With his warband, the Clysm, the World Eaters champion had fought on a thousand worlds, butchered human and alien alike in the name of wanton carnage, and brought glory to Khorne’s name through his prosecution of crusades, the slaughter of the Dark Prince of Pleasure’s perverse followers and the taking of skulls on an obscene scale. He had killed at the great Doombreed’s side, slayed with Skarbrand, murdered his own with Khârn the Betrayer and fought in every Black Crusade to ever strike fear into the weak heart of the Imperium. He had served with his daemon-father, the Primarch Angron himself, during the Dominion of Fire, on war-torn Armageddon and before the walls of the Imperial Palace on doomed Terra. Now, he served the Pilgrim – daemon prince and Right Claw of Khorne – leader of the Cholercaust Blood Crusade, who would take the Blood God’s disciples back to Ancient Terra and finish what they had started.
Blood-furious, Umbragg slowed to a trembling halt, his chainaxes like two silent scorpion claws held at his sides. They trembled not through fear – his scarred brain knew nothing of the emotion, bar what he saw others feel in his maniac presence – but through fury. His body quaked. His gore-rusted plate rattled. Elsewhere in the city, his brothers had found their quarry. He heard bolt-fire and the scream of axes. He felt the death of innocents only streets away and glory stripped from him by lesser World Eaters. Warband brothers of the Anointed, the Crimson Covenant and Sons of Skalathrax had killed and been killed in a battle that had stricken the killer-crowded city like a blood clot to the heart.
In common with all of the Cholercaust’s victories, the cemetery world had fallen swiftly and easily. Such a god-honouring burden was the World Eaters’ to shoulder. They were the victims of their own vicious success. This was why the Pilgrim had led them on the blood comet’s path. Only the heavily fortified worlds of Segmentum Solar and Terra itself held the challenge Khorne’s servants demanded. Somewhere on the cemetery world, however, the Emperor’s Angels were surviving, and this filled Umbragg’s flesh with simultaneous rage and desire. The False Emperor’s pawns had to be destroyed, but they had to die at Umbragg’s hand. Only He of the Brazen Flesh deserved such a sacrifice.
His murderous instincts had led him away from the havoc and carnage, out through the cobbled, labyrinthine slope-streets of a district already torched and sundered. The tall walls of chapels, hermitages and domiciles smoked and curled with flame. Blood splattered the streets in acts of violence past enjoyed. Guardsmen with antiquated weaponry, thin flak and dressed in sombre and ridiculous ceremonial robes littered the gutters. The ease of their butchery was evident. Umbragg felt the fluttering heartbeat of a dying Certusian nearby.

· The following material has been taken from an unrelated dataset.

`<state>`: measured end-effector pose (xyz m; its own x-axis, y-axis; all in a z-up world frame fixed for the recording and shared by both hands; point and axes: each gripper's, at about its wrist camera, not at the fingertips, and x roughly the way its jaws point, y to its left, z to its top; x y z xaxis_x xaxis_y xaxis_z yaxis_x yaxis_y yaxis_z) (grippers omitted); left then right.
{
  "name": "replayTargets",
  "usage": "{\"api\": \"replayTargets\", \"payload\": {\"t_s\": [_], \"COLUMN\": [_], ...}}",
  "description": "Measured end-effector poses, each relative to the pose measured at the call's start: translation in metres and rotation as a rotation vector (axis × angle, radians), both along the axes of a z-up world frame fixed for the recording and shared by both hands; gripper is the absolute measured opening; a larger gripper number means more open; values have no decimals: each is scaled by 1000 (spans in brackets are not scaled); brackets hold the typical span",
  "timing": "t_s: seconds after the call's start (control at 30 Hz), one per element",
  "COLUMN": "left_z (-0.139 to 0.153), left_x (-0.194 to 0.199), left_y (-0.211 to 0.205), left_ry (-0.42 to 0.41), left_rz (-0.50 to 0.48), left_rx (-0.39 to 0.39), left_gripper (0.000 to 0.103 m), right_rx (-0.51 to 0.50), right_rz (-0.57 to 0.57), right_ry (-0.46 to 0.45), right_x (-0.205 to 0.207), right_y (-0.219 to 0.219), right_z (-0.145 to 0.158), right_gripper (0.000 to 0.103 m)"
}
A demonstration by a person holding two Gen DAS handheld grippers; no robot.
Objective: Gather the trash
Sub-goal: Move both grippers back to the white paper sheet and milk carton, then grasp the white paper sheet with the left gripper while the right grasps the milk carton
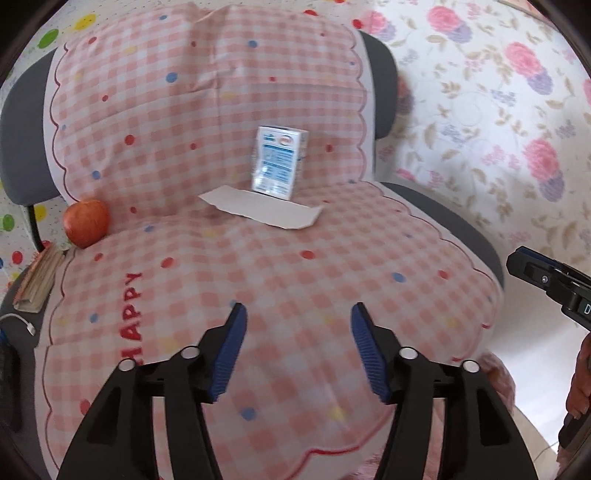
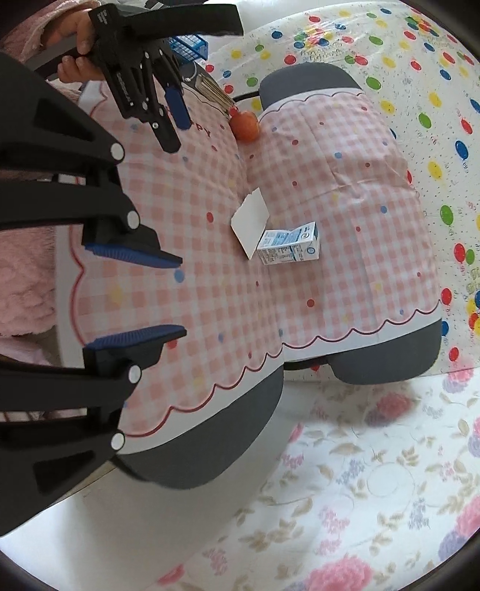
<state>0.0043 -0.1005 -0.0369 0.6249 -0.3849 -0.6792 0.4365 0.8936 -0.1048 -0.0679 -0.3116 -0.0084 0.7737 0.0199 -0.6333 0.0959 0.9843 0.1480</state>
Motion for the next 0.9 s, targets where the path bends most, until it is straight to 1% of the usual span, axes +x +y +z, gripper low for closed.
{"api": "replayTargets", "payload": {"t_s": [0.07,0.17,0.3,0.33,0.37,0.53,0.6,0.63,0.7,0.8,0.87,0.9], "left_z": [2,3,0,-3,-6,-24,-30,-35,-41,-45,-44,-44], "left_x": [10,29,60,68,77,114,123,129,139,155,164,166], "left_y": [-3,-16,-39,-46,-55,-86,-96,-103,-110,-114,-110,-106], "left_ry": [-2,-11,-4,0,5,40,55,59,71,85,94,102], "left_rz": [0,-9,-24,-27,-37,-58,-73,-84,-95,-113,-106,-106], "left_rx": [13,47,74,88,104,177,197,224,248,254,246,231], "left_gripper": [61,61,60,59,54,47,46,46,46,46,40,40], "right_rx": [0,-11,17,25,35,74,78,79,83,88,88,86], "right_rz": [0,-10,-13,-14,-15,-19,-15,-15,-15,-21,-19,-16], "right_ry": [2,5,2,1,-1,-8,-5,-5,-5,-5,-3,-2], "right_x": [11,26,47,52,56,72,78,80,83,86,86,86], "right_y": [-3,-9,-21,-25,-28,-42,-45,-46,-49,-52,-52,-51], "right_z": [-2,-4,-6,-7,-7,-8,-9,-9,-9,-9,-9,-9], "right_gripper": [43,44,44,44,44,44,44,44,44,44,44,44]}}
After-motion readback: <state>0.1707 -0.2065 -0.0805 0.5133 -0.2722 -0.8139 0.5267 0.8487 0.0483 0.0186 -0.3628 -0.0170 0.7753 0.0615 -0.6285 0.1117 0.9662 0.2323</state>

A mindless slave-soldier, naked and smeared from head to foot in gore, burst from an alley and raced across the cobbles with a nail-spiked club. By the time Umbragg had stalked up to the scene, the feral world cult conscript had beaten the brains from the broken body of the Guardsman. Umbragg felt the mortal’s heart hammer in his chest and then stop. He savoured the moment, but it only served to stoke his fury and remind him of the emptiness inside his own chest that should have been filled with the murderous delight of gluttonous life-taking and the slaughter of heroes. Without even bringing the chainaxe to life, the World Eater bludgeoned the slave-soldier into the ground with the razored weight of the weapon.
The feral worlder died instantly. His heart stopped with sudden efficiency. Beyond, an Adeptus Astartes hung from the shattered, skeletal metalwork of a burned-out building. His helmetless face was black with blood and the severity of mob-issued beating. His plate had been rent and punctured. An arm was missing. The clean pits of bolt-rounds mott
led the ivory of his armour. The emblage of his Chapter could just be made out on his axe-cleaved shoulder plate. The Excoriators. Umbragg snorted. Dorn’s breed. A hateful derision started building in his twisted mind, but it died moments later. The World Eater’s instincts had not brought him to the eye of the storm for nothing, to savour the abhorrent calm of aftermath. He felt the Blood God’s eye on him, judging this wasted time. Here, away from the rush of daemoniacal destruction that the Cholercaust was bringing to other parts of the city.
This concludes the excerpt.